:: RECORDS SUPPLIED ::
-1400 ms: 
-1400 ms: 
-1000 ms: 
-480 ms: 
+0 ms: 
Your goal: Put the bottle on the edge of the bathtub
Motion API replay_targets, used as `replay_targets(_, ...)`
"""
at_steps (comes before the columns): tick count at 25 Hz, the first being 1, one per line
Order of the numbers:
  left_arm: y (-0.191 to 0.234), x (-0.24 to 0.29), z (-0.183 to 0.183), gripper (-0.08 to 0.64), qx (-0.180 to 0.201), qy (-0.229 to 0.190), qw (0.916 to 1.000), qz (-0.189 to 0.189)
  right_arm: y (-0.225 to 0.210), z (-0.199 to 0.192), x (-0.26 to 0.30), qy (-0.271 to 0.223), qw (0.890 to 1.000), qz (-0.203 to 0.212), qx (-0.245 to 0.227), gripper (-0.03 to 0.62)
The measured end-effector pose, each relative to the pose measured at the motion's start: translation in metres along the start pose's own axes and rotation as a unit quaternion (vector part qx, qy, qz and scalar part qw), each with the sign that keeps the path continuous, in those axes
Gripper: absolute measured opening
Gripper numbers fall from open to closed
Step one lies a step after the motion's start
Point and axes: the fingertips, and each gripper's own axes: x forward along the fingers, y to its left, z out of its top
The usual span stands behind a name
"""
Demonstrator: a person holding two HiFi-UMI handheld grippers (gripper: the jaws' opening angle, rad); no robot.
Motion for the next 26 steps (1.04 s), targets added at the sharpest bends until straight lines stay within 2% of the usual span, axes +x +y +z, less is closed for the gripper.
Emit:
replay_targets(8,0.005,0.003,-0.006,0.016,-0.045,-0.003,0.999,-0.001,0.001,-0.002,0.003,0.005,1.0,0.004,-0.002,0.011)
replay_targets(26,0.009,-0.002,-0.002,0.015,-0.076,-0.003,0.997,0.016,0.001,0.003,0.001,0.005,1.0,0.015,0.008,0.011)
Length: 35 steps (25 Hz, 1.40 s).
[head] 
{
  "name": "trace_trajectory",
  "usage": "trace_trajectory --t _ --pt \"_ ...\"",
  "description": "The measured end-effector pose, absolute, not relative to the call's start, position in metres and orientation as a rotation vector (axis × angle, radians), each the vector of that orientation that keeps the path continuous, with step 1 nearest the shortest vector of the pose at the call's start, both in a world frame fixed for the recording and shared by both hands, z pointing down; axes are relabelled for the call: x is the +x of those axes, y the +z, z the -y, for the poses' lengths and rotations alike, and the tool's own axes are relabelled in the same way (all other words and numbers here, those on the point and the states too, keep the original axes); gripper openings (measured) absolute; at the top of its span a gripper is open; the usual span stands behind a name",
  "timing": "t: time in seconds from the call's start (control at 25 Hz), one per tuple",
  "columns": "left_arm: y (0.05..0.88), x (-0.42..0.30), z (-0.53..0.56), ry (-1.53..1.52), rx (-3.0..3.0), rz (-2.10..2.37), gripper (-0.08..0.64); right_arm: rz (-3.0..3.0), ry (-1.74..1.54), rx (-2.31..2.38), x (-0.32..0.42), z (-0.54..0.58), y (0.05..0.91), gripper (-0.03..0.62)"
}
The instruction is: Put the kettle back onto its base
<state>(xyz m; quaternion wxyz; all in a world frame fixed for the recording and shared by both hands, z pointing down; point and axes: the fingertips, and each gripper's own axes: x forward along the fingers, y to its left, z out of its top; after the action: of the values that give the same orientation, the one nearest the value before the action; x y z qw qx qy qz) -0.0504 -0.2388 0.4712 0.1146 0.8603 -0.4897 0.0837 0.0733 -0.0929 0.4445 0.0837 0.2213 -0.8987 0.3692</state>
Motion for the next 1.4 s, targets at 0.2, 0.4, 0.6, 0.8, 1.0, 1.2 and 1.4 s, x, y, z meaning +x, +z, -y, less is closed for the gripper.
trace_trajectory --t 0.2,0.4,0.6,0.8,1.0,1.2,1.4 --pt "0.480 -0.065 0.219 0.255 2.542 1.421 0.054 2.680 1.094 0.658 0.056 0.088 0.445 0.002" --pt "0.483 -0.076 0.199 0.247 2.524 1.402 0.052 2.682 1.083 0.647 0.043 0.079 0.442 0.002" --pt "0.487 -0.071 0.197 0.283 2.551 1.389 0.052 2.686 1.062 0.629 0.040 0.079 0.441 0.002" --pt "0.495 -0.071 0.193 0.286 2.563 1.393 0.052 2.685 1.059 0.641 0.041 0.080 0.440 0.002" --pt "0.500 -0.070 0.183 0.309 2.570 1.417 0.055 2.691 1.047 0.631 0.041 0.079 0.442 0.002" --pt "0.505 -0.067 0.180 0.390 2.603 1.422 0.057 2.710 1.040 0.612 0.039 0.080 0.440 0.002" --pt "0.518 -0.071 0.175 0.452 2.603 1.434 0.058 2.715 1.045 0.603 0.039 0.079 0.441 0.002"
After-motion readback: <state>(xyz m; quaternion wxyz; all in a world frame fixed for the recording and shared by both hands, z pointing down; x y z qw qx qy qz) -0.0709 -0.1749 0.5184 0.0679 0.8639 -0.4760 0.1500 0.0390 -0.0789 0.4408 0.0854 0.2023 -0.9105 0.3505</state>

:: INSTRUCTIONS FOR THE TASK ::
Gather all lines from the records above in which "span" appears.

:: ANSWER BELOW ::
The usual span stands behind a name
Motion for the next 26 steps (1.04 s), targets added at the sharpest bends until straight lines stay within 2% of the usual span, axes +x +y +z, less is closed for the gripper.
  "description": "The measured end-effector pose, absolute, not relative to the call's start, position in metres and orientation as a rotation vector (axis × angle, radians), each the vector of that orientation that keeps the path continuous, with step 1 nearest the shortest vector of the pose at the call's start, both in a world frame fixed for the recording and shared by both hands, z pointing down; axes are relabelled for the call: x is the +x of those axes, y the +z, z the -y, for the poses' lengths and rotations alike, and the tool's own axes are relabelled in the same way (all other words and numbers here, those on the point and the states too, keep the original axes); gripper openings (measured) absolute; at the top of its span a gripper is open; the usual span stands behind a name",

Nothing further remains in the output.